Segment Open

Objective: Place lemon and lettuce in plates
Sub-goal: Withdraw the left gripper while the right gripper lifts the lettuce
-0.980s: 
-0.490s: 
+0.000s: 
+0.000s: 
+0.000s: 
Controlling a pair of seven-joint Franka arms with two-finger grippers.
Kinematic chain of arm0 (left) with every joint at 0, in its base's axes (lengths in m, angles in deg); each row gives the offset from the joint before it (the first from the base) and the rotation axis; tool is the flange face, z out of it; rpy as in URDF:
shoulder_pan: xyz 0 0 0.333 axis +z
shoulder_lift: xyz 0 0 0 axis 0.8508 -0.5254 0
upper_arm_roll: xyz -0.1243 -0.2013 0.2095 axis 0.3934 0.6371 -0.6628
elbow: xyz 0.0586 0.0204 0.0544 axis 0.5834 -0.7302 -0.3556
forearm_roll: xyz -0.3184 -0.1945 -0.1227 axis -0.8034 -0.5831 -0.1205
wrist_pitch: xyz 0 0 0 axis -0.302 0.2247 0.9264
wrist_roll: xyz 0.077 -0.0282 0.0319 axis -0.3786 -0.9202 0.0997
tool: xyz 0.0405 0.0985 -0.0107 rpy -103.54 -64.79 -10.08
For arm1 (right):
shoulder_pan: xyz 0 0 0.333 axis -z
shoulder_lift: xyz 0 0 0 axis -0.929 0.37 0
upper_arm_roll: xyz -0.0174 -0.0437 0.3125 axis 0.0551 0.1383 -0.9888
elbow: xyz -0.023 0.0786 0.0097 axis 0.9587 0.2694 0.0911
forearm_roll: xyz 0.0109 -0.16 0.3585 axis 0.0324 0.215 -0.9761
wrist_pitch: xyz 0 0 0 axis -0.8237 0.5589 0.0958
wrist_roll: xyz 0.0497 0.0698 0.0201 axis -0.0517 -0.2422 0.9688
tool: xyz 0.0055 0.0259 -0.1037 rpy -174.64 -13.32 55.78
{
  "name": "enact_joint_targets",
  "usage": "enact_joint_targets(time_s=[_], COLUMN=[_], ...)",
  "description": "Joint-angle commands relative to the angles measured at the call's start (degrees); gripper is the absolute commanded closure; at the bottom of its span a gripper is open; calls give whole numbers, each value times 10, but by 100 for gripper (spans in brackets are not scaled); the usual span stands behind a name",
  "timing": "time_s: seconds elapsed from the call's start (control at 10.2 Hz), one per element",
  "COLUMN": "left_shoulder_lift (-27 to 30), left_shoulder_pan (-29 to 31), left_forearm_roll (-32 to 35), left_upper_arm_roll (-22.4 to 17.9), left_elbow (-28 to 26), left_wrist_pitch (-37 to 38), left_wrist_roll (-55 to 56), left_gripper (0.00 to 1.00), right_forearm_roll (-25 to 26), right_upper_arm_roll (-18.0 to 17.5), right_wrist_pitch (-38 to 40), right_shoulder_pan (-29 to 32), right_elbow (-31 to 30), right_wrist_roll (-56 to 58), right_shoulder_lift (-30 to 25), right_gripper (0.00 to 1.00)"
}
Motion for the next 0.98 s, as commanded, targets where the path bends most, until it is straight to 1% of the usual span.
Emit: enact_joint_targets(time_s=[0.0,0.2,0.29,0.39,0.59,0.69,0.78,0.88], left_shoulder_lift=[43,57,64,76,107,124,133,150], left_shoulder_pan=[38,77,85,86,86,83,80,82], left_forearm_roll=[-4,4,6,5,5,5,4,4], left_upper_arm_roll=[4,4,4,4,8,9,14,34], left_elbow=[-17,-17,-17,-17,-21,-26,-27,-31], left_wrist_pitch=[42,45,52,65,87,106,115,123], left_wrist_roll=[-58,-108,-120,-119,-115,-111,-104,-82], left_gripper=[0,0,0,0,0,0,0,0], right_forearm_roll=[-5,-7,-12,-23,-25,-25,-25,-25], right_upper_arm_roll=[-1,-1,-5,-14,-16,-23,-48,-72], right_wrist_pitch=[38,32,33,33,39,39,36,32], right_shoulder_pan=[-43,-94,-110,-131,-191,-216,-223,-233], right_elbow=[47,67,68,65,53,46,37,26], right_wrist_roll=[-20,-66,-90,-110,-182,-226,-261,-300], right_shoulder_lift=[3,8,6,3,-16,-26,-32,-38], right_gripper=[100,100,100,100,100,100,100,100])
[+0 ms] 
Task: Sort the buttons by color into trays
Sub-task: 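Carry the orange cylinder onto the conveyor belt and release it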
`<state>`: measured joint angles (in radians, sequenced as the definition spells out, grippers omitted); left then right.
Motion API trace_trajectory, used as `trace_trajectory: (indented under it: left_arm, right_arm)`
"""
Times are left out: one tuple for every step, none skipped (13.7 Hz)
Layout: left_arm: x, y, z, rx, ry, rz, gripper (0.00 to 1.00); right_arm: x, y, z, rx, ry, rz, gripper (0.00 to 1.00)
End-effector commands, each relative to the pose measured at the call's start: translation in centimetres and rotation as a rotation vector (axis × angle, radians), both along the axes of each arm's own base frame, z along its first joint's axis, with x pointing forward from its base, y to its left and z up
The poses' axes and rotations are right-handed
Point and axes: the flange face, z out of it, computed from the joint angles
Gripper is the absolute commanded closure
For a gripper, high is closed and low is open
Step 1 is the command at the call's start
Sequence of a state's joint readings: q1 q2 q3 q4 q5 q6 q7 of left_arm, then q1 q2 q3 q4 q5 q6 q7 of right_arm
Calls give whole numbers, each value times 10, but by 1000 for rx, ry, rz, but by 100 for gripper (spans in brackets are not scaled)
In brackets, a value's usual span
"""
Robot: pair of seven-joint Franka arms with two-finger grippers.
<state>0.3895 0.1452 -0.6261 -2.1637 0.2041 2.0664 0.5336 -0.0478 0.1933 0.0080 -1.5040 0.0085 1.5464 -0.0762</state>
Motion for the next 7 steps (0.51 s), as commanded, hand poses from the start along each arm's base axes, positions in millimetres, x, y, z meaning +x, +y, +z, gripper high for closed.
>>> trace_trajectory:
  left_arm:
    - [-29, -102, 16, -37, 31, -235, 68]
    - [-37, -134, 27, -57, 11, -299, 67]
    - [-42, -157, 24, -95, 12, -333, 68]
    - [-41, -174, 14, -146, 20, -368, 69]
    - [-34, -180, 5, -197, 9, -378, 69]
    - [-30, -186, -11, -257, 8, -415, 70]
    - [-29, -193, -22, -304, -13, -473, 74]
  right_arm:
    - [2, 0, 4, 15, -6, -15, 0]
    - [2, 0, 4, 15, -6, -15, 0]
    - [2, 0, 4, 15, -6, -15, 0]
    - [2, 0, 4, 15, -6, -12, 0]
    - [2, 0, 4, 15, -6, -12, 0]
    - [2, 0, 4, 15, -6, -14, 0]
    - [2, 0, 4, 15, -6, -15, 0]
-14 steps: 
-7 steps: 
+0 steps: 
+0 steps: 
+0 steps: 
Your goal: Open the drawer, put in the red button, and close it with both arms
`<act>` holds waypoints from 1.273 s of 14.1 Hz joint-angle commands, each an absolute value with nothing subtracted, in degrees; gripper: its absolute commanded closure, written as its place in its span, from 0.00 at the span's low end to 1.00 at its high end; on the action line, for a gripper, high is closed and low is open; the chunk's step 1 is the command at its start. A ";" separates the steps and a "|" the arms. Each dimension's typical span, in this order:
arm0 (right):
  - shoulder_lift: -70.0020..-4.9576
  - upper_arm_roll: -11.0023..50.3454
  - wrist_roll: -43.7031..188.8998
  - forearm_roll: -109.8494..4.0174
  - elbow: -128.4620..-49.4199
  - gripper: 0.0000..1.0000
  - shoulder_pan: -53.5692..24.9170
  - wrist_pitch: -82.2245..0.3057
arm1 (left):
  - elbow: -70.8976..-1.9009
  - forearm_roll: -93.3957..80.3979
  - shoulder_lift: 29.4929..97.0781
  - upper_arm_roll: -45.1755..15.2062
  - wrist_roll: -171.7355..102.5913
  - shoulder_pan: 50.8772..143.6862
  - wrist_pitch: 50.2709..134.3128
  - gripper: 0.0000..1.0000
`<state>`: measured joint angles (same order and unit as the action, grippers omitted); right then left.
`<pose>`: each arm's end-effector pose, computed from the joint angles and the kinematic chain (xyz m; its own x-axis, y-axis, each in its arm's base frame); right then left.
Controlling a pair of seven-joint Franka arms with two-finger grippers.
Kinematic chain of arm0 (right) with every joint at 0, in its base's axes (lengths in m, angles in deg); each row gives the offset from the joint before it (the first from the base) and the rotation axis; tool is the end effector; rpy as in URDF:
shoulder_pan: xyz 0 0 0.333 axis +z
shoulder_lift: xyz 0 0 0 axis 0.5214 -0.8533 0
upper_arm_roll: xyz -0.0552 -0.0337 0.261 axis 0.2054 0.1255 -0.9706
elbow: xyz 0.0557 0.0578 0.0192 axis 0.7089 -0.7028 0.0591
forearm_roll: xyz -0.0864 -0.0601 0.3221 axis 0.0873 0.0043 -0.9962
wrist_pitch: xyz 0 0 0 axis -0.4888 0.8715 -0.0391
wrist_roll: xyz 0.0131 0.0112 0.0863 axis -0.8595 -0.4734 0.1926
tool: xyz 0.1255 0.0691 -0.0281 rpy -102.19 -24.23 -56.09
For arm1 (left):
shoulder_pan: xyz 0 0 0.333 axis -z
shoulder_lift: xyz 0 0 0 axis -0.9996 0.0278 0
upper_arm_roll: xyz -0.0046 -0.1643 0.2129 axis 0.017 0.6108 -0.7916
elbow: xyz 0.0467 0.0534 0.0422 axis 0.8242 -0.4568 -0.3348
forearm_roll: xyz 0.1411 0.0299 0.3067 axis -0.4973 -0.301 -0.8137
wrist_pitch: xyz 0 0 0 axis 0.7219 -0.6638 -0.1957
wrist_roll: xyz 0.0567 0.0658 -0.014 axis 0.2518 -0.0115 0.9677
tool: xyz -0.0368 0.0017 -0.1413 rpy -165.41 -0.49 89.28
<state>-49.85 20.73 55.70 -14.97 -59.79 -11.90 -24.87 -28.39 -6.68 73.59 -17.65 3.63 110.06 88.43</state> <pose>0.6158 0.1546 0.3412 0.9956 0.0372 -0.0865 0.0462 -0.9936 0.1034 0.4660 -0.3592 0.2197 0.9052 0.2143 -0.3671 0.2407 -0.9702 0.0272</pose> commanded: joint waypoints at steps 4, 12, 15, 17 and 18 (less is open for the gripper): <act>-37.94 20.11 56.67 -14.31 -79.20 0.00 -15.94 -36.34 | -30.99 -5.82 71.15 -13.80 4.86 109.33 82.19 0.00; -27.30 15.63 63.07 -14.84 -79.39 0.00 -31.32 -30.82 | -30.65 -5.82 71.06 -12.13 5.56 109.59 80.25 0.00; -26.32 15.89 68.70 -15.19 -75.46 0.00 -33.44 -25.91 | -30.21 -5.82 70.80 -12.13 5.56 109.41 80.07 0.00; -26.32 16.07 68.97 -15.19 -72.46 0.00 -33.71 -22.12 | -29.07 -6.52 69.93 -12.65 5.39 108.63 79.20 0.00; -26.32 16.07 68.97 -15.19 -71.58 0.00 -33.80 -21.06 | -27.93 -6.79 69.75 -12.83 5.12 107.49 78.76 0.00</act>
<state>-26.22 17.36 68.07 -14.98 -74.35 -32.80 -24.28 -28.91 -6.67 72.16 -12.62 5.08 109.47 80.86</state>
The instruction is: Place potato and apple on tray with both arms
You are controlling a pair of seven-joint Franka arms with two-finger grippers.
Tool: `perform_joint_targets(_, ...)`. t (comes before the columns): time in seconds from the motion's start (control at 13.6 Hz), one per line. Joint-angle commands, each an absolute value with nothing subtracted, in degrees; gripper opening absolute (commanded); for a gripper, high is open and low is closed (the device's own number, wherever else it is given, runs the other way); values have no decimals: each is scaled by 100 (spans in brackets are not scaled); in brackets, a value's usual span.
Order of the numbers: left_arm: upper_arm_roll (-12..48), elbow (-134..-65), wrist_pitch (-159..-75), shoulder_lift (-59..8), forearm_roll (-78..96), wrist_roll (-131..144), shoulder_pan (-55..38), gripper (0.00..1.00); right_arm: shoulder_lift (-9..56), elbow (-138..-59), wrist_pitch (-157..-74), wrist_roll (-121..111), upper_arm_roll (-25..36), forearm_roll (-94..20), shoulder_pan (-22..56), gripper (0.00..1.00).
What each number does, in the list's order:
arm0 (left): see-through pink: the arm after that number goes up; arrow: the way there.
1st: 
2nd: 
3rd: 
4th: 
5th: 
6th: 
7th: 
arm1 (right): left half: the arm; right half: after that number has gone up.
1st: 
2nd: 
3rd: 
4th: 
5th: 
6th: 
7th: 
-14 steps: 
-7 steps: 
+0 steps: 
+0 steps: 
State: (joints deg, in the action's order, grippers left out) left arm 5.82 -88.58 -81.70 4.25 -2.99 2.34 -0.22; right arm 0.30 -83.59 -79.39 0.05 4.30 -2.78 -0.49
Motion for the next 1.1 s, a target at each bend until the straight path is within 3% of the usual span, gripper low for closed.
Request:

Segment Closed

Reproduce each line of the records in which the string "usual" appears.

  "description": "Joint-angle commands relative to the angles measured at the call's start (degrees); gripper is the absolute commanded closure; at the bottom of its span a gripper is open; calls give whole numbers, each value times 10, but by 100 for gripper (spans in brackets are not scaled); the usual span stands behind a name",
Motion for the next 0.98 s, as commanded, targets where the path bends most, until it is straight to 1% of the usual span.
In brackets, a value's usual span
Tool: `perform_joint_targets(_, ...)`. t (comes before the columns): time in seconds from the motion's start (control at 13.6 Hz), one per line. Joint-angle commands, each an absolute value with nothing subtracted, in degrees; gripper opening absolute (commanded); for a gripper, high is open and low is closed (the device's own number, wherever else it is given, runs the other way); values have no decimals: each is scaled by 100 (spans in brackets are not scaled); in brackets, a value's usual span.
Motion for the next 1.1 s, a target at each bend until the straight path is within 3% of the usual span, gripper low for closed.

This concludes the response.